Monday, November 30, 2015


I think the St. Sebastian servers are some of the best in the diocese (Thank you Mr. F.).  If there were going to be a contest for great serving teams I'd pitch my troops against anybody's in a fair fight.  But, as with any family, there are certain things in which we are just dysfunctional. 

Case in point:  SEVEN YEARS AGO I changed how we do the Gospel procession.  I made it easier and shorter.  I KNEW that it would take a while for the servers to catch on to a different routine but . . . honestly . . . SEVEN YEARS?

So I've taken to making sure, before Mass, to ask if they know EXACTLY and PRECISELY what is going on with the Gospel procession.
No they don't.

Or rather . . . some do, but JUST BECAUSE SOMEONE SAYS THEY KNOW WHAT IS GOING ON DOESN'T MEAN THAT THEY DO.  It reminds me of the car I had in seminary.  Just because it started didn't mean it was going to get you where you were going.  It might today.  It might tomorrow.  But you just never knew.

So I started going over it at EVERY MASS.
That, too, unfortunately, guarantees absolutely nothing.

Wednesday, November 25, 2015


Happy Thanksgiving!

So what happens when you have nothing really to say and you decide just to sit down and start typing something for Thanksgiving?

Well, this.

Although school is closed and for the next two days (TWO DAYS!) the offices are closed, the rectory is a hopping place.  The place is teaming with priests and seminarians today - mostly for food, cards, and prayer.  Tomorrow it will be teaming with family.  And then Friday, blessed peace (and catching up on all the stuff I didn't get done today and tomorrow.)

Thanksgiving Day Mass is always one of my favorites.  Nobody has to be there and those that do show up are extra eager to participate.  There is so much to do at home - cook - prepare - sleep in - a million things, but this stalwart gathering of Catholics take the meaning of this day to its height and begin with this most privileged form of giving thanks to God from Whom all of our blessing come.

If you have a couple of extra minutes to spare over these next two days, try to become creative in coming up with what you are grateful for really, everything is so closely knit together that the most mundane things are essential for our life and joy.

Do you realize how many people it takes to make your Thanksgiving Day possible?  Consider the humble pumpkin pie that one can so mindlessly shovel into his mouth even after saying, "I couldn't possibly eat another bite."  Forget that, it's too much to think about.  Just think about the plate in which it was baked.  Even that is too much!!!  You will be amazed at how interconnected we all are.  

Let's say its an aluminum pie tin.  Forget about all the people it took to discover aluminum (based on thousands of discoveries by thousands of others) and those who discovered, improved, manipulated, tested, experimented, and formed it into the shape that it has today.  That would take too much.  Forget about the people who had to mine the materials for it because that would lead us to a discussion about the people who had to make the machinery for it to be mined, refined the fuel on which the machines would operate, transported it, regulated it, sold it, bought it, stored it . . . 

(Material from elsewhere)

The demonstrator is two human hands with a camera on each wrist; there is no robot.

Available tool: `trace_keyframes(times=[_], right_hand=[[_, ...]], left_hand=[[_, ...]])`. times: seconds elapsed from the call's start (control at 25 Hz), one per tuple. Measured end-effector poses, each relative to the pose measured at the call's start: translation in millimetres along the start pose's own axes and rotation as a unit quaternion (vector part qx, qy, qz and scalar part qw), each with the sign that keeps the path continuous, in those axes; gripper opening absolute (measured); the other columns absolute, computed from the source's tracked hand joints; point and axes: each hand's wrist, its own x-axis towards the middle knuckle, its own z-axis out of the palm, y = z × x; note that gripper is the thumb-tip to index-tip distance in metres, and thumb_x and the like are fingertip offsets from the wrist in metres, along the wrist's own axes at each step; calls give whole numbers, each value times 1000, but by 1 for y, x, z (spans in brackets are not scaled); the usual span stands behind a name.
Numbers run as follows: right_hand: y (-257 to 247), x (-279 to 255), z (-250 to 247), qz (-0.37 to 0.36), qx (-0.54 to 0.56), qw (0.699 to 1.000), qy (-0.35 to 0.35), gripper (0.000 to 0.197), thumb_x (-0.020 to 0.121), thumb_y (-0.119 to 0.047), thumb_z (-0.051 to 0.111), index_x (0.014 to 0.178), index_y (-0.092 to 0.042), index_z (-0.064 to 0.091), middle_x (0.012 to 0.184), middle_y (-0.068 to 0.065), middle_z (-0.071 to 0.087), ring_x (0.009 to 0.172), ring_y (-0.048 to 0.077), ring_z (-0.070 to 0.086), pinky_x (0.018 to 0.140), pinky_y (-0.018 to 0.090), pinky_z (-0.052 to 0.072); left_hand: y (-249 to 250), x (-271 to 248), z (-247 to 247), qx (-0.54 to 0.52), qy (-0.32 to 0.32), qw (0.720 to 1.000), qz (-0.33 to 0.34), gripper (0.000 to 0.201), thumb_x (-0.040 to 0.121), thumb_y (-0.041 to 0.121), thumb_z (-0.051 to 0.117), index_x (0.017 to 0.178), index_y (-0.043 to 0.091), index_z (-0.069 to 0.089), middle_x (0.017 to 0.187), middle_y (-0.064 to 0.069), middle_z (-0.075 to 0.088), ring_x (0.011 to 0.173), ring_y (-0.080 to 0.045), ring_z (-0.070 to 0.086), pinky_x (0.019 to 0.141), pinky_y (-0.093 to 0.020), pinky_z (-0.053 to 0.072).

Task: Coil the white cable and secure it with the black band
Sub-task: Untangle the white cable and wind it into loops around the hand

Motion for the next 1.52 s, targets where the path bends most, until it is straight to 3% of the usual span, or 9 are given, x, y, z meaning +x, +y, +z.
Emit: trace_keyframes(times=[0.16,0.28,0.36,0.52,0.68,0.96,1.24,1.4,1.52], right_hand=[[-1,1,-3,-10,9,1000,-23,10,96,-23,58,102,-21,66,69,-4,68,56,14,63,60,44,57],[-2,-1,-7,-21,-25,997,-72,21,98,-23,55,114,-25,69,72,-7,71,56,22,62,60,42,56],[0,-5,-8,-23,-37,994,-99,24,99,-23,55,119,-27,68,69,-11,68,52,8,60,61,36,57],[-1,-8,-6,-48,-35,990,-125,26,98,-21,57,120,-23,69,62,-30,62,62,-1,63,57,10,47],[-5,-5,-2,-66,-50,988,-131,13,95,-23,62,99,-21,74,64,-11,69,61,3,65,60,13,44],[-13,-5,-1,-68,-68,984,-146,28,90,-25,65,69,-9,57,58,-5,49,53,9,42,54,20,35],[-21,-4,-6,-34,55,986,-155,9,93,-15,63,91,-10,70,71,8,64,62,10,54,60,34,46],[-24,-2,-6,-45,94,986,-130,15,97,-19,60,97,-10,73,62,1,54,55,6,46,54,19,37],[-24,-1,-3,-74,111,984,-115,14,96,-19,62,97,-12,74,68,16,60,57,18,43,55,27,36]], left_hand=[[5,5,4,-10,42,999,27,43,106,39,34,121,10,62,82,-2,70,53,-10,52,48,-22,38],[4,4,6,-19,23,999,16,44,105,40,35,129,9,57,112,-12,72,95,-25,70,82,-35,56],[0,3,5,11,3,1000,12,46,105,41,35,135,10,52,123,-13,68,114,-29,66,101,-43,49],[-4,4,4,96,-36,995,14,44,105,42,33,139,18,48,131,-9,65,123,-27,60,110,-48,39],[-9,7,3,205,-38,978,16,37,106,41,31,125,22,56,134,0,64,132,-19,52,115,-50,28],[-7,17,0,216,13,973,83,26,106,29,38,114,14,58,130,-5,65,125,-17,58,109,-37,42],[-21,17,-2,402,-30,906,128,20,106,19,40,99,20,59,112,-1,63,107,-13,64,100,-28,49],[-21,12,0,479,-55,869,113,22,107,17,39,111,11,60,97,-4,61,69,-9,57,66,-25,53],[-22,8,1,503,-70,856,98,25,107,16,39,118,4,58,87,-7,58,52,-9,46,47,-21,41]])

Okay, so take for granted that it was mined.  Now that I think of it - let's skip the part that it was made.  Then we have to get in to the people who own the company that thought of making the pie tin, those who were sent out to buy the materials, the banks involved in the transaction, the designers of the tin, those who make the machinery to make the tin, the people in the country that work in the factories where it was made including the janitors who keep the place clean and safe . . .

SKIP ALL THAT!  That alone would take a month.  So, it's made and makes it's way from, say, China to your store.  Of course there are all the people involved with figuring out where it needs to go so that you can get it.  Stores are contracted to sell them.  Accountants figure out how much it can be sold for.  Marketing people design packages, a ship is enlisted for the trip from China, along with truck drivers, warehouses, and space on trains possibly.  Lawyers are involved at every step of the way to make sure things and contracts are on the up and up.  The government is there to make sure that the tins are safe for food consumption, that taxes are paid (to help pay for the roads on which the travel and pay the people who inspect them to make sure that they are safe and that when the package says that there are three of the them that there actually is three of them. . .

Arg!  TOO MUCH AGAIN and we only scratched the surface.

Then in the store - the stock boy, the cashier, the janitors, the security guy that stands by the door, the bagger, the manager, and the owner, his accountants and staff . . .  those who design the layout of the store, the government who regulates the safety of the place, the police, fire, and first responders who are on call should anything go wrong, all the people responsible for the electricity making it safely and reliably into the store so you can read the price tag - Oh man!  Do you realized how many people are involved in just making that stupid price tag . . .


Maybe just be thankful for Mom for making the pie.

Tuesday, November 24, 2015


FINDING TRUTH WHEREVER IT MAY BE FOUND:  "Their idea of changing the world is just to say no to everything.  I don't think you can really change anything less you're willing to say yes."  from Garth Halberg's "City on Fire"

QUOTE II:  "To notice a thing is to become responsible for it."  same source.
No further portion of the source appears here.